Female and male vocals have good presence but i want to admit that i love listening female vocals with ST-10. It portraits Norah Jones’ rises well without being sibilant in the song Don’t Know Why.
ST-10 has non-fatiguing clear treble section which adds extra clarity and an airy presentation to the whole sound. To my ears, they have good energy(especially hi-hats) and cymbals or hi hats can be easily counted due to fast attack. As you listen, you start to think that engineers spare a special room to the drummers for only hit cymbals, hi-hats and rides. There is no harshness or congestion to worry about. I think that there is an attenuation regarding crush cymbals and this may be done for preventing ear-fatigue. There is no such an attenuation in hi-hats, they sound very energetic and shimmer.
Treble extension is an another strong point of ST-10. It extends very well and make you feel as if they are endless.
St-10 is one of the most technically talented earbud i have ever listened up to date. The sounstage is both wide and deep but depth of the stage is more remarkable.
Instrument seperation is above its price point and along with the successful imaging, you can pinpoint instrument wherever they are. There is very good attack and decay thanks to the cleverly tuned midbass and almost neutral low mids. Pace and rhytm is another successful point that keeps almost all music genres listenable with a good clarity.
I have a lot of earbuds but none of them is directly rival to the ST-10, considering their sound performance. Comparing the ST-10 with the Shozy BK is not fair, but i think that judging an earbud with only its price tag is completely wrong because there are good earbuds that have a sound above their price and now i will compare one of them with Shozy BK.
Shozy BK is flagship earbud like ST-10 and both of them have strengths or weaknesses to each other.
Shozy BK sounds warmer than ST-10. In terms of subbass depth, ST-10 is an absolute winner thanks to its IEM-like subbass presentation. Shozy BK has also good subbass depth but it lacks extension and rumble compared to the ST-10. By the way, Shozy BK is very successful on delivering lows for an earbud on its own.

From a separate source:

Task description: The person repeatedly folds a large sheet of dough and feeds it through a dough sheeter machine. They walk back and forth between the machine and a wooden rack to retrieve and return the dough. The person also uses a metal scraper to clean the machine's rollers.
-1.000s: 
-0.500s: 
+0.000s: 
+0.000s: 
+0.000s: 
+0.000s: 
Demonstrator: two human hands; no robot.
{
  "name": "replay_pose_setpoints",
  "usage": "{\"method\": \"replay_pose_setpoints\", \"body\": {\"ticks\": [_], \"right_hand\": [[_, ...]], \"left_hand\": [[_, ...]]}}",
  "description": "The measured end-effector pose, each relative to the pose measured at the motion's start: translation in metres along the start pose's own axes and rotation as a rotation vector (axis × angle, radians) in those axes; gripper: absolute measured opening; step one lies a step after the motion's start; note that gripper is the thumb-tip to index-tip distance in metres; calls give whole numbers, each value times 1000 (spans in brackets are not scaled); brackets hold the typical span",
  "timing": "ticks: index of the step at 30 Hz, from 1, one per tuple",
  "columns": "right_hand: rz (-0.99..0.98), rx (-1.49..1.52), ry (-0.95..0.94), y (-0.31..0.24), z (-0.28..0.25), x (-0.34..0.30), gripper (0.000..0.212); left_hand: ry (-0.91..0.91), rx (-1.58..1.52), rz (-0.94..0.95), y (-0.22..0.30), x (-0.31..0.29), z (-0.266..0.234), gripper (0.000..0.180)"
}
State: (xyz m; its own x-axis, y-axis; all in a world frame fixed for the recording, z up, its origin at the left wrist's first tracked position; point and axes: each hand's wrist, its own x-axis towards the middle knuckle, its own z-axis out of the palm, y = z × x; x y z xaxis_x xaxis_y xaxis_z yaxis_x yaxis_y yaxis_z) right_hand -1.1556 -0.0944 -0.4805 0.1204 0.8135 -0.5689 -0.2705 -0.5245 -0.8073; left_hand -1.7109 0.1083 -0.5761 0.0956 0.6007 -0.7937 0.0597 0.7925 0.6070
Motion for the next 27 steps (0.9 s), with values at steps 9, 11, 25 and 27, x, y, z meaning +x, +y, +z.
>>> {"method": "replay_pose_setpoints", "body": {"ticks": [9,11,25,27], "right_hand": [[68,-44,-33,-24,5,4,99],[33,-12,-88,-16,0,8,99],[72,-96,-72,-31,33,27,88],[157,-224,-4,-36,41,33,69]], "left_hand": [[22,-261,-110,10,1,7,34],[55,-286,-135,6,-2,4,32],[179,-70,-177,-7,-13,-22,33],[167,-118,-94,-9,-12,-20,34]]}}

St-10’s midbass is more rigid and rounded. Both of them have controlled midbass that doesn’t tend to mess midrange. Tonality-wise, Shozy BK’s midrange is more thicker, fuller and better in portraiting lushness and emotion, while the Smabat ST-10 is more detailed, thinner and less textured.
Both of them have pronounced and controlled upper mids but Smabat ST-10 has more crispness that doesn’t lead to fatigue at all. Shozy BK’s vocals have more emotion and sound more intimate than those of Smabat ST-10.
Treble region of the Smabat ST-10 is more upfront than those of Shozy BK and this keeps ST-10’s sound signature more airy compared to Shozy BK. Both of them present fatigue-free treble response. In terms of shimmer, Shozy BK has softer treble presentation which has less sparkling than that of Smabat ST-10
As far as soundstage width and depth concerned, Smabat ST-10 is a winner by a large margin. Shozy BK has more intimate soundstage. In terms of pace and rhytm, both of them is very good to enjoy fast genres.
ST-10 is the first earbud produced by Smabat and it proves that the company should be followed for the next products. If you want an earbud that has iem-like bass, headphone-like soundstage, clear mids and crisp, airy presentation without any fatigue, Smabat ST-10 will suit all your need. I really really love them, highly recommended.